Task objective -
Only the opening lines of the listing, through the one with "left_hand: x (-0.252", are to be retyped, each exactly as it stands.

Recorded information -
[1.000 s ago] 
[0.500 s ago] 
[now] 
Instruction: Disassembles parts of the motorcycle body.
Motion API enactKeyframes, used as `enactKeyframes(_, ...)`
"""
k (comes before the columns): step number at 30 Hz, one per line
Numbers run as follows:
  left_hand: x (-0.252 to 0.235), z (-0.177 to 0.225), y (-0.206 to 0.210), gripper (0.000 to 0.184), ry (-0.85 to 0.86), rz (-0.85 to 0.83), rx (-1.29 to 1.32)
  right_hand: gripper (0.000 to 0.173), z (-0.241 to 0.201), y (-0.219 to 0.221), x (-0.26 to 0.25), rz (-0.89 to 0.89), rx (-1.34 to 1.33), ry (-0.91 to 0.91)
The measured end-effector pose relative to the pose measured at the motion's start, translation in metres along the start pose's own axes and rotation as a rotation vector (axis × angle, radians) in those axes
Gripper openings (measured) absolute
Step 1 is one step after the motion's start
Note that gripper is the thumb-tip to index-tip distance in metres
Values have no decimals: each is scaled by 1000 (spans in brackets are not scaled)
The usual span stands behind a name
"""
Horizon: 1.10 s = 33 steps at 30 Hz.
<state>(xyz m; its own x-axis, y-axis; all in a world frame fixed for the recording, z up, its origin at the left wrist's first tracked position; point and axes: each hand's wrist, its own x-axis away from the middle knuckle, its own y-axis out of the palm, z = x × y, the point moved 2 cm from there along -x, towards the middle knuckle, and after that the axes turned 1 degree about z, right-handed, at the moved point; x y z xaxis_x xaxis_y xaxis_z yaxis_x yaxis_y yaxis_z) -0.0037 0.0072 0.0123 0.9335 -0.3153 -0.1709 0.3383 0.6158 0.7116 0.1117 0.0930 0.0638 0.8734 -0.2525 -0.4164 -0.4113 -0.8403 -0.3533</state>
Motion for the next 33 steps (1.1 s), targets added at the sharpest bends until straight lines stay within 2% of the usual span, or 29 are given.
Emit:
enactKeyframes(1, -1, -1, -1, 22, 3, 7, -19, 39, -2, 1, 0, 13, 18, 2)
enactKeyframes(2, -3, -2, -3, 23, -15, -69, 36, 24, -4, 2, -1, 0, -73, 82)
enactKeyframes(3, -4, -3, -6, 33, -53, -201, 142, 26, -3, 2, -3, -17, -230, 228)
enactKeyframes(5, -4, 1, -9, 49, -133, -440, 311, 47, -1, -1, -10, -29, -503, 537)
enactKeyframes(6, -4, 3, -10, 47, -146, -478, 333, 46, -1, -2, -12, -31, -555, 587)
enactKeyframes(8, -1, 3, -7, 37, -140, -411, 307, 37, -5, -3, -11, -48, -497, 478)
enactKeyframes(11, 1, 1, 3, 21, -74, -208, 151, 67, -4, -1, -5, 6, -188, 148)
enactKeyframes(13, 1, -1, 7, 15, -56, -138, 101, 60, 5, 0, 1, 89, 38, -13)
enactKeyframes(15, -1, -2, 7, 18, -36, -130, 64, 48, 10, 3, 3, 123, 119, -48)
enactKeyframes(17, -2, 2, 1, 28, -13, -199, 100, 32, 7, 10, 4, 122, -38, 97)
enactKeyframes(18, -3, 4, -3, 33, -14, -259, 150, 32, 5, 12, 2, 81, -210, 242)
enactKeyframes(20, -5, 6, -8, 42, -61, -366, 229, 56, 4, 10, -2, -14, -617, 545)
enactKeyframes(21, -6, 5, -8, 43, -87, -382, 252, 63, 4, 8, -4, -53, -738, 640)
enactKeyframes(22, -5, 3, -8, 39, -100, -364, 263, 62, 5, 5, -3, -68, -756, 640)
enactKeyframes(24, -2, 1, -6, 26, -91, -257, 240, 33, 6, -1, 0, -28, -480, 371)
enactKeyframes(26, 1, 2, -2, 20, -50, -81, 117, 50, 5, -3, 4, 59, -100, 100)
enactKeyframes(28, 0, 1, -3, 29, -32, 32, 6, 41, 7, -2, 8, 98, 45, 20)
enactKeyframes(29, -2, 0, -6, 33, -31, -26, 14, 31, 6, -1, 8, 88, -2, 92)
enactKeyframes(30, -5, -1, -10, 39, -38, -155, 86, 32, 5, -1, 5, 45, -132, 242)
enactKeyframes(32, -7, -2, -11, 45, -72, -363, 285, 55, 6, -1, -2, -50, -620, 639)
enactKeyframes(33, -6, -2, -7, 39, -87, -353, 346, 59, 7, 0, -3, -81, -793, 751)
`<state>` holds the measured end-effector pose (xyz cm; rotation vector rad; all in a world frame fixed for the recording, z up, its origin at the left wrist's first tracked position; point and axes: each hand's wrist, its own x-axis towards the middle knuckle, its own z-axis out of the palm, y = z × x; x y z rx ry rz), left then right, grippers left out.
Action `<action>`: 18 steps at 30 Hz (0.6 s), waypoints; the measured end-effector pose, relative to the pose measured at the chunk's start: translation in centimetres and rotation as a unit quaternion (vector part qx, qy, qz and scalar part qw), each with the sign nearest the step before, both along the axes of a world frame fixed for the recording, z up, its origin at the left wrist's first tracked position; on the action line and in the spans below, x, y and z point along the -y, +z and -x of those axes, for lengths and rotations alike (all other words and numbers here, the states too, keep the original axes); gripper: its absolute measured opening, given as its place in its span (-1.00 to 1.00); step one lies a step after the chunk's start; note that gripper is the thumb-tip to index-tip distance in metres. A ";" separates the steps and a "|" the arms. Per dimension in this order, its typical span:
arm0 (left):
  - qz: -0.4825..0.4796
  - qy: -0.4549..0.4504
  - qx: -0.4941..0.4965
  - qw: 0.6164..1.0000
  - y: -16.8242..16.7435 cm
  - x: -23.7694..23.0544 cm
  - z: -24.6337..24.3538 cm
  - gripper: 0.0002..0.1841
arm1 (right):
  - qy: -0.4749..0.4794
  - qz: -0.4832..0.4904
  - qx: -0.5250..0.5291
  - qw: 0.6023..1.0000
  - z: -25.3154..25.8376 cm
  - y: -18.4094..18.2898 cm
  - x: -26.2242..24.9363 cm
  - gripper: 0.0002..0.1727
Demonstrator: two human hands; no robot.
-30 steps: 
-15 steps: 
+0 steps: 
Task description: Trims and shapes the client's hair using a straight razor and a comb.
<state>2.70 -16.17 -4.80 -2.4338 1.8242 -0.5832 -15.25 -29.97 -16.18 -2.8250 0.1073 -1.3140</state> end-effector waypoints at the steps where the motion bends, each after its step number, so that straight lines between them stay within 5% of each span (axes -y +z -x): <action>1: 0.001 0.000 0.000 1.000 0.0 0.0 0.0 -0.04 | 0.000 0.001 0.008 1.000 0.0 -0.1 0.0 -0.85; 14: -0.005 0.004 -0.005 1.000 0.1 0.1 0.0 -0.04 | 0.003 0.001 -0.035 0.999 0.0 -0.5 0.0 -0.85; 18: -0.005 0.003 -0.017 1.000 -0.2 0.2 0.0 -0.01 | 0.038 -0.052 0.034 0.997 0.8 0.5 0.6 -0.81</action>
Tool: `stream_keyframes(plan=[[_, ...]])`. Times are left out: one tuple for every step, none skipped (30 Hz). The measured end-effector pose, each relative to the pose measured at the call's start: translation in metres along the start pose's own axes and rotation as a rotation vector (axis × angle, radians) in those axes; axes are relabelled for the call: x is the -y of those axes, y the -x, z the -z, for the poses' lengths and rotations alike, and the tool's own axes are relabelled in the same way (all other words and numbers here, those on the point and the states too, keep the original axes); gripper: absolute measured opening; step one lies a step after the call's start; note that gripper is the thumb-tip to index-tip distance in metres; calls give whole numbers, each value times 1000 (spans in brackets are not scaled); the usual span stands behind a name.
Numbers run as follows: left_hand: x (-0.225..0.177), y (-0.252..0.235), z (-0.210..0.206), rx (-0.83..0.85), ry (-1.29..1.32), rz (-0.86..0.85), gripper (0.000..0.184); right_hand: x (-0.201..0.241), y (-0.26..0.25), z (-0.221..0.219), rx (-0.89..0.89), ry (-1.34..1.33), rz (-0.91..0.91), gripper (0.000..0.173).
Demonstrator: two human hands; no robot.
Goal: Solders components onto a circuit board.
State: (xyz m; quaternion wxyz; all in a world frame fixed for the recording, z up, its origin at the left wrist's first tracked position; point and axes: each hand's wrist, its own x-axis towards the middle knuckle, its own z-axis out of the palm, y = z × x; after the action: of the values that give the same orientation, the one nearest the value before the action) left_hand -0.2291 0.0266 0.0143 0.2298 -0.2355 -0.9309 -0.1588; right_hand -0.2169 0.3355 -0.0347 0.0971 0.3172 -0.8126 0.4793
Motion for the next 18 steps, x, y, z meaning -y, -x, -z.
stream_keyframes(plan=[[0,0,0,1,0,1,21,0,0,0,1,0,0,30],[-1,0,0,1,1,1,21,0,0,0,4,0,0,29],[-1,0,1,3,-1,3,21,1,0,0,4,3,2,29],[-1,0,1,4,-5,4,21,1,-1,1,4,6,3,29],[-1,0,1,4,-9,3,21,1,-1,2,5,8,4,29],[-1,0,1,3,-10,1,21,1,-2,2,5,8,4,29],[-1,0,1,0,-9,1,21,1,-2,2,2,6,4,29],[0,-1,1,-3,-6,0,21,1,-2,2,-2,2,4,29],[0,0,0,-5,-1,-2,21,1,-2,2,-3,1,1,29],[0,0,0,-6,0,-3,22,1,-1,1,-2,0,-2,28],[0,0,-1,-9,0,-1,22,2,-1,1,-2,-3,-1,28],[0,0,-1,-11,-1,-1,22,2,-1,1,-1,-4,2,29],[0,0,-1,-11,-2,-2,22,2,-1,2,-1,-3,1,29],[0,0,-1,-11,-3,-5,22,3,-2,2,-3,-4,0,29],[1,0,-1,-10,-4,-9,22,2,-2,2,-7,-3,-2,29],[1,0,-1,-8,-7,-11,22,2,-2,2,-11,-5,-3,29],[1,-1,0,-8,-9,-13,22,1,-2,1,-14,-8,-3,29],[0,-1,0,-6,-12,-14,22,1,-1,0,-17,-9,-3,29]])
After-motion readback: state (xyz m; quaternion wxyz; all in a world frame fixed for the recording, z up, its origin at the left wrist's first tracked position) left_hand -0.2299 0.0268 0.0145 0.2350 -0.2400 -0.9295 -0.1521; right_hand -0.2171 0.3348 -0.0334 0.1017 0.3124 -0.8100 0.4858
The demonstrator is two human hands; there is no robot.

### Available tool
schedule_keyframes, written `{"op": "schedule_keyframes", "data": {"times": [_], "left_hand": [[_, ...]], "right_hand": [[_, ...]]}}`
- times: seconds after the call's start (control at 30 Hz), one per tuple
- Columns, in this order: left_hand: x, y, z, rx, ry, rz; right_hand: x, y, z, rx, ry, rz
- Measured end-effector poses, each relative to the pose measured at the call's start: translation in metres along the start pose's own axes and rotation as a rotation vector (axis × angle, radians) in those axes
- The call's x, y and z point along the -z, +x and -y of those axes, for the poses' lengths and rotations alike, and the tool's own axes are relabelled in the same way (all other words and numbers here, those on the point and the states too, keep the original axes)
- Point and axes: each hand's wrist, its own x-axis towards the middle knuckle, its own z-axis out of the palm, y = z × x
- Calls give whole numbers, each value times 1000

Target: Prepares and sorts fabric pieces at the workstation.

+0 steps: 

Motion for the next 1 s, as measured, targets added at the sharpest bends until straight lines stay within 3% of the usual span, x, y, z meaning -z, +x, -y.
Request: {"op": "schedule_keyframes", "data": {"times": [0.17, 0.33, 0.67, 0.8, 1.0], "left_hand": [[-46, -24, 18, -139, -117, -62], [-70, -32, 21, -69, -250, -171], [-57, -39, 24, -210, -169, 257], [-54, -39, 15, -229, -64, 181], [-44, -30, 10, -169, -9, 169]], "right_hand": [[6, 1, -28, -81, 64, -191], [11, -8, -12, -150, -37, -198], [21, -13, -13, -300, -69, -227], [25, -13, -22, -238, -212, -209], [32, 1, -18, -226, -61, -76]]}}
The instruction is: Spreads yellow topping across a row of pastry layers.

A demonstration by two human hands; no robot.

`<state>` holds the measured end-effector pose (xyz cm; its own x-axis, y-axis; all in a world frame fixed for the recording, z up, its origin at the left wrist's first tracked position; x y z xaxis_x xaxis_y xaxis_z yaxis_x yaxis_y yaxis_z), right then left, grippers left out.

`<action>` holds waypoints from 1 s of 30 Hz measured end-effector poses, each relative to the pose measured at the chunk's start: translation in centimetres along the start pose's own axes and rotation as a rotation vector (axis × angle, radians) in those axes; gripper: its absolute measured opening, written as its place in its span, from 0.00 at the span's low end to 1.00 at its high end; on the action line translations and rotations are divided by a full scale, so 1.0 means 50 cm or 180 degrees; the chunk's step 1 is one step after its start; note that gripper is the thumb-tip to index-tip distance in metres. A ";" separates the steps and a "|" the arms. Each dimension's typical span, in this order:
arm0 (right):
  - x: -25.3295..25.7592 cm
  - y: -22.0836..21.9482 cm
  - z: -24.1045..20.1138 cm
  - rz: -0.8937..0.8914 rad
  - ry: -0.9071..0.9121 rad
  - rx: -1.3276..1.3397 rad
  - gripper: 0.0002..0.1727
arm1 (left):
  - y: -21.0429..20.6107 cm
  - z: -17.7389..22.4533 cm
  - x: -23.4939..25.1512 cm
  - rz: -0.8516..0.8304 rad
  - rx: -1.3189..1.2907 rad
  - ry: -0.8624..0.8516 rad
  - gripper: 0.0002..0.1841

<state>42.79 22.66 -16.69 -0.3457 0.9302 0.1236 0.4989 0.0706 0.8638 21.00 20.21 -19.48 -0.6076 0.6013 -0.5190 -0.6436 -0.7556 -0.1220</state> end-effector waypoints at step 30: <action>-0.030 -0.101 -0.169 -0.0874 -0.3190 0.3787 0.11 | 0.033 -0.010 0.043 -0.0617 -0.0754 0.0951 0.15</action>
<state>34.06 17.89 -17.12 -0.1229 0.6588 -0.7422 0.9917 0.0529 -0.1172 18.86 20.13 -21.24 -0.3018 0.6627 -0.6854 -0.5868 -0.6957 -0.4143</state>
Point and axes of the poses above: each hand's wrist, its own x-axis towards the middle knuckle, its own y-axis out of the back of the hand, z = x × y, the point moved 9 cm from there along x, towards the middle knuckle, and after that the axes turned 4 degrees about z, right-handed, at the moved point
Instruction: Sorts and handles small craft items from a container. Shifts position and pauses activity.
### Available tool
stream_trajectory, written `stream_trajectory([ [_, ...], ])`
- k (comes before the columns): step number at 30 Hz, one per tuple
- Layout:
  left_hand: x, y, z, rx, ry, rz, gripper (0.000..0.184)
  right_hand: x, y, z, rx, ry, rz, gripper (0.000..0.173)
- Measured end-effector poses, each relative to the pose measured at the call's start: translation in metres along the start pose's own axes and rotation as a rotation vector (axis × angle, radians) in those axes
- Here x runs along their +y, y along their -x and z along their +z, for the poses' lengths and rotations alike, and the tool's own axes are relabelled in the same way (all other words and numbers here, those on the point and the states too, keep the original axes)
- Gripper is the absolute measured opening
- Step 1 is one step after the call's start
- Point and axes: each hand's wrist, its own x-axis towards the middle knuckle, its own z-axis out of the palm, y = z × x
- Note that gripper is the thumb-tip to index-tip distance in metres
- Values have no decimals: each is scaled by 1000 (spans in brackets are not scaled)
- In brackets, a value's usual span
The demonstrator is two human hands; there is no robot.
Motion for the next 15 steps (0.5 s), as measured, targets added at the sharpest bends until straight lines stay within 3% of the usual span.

Exercise solution -
[1.000 s ago] 
[0.500 s ago] 
[now] 
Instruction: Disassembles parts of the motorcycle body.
Motion API enactKeyframes, used as `enactKeyframes(_, ...)`
"""
k (comes before the columns): step number at 30 Hz, one per line
Numbers run as follows:
  left_hand: x (-0.252 to 0.235), z (-0.177 to 0.225), y (-0.206 to 0.210), gripper (0.000 to 0.184), ry (-0.85 to 0.86), rz (-0.85 to 0.83), rx (-1.29 to 1.32)

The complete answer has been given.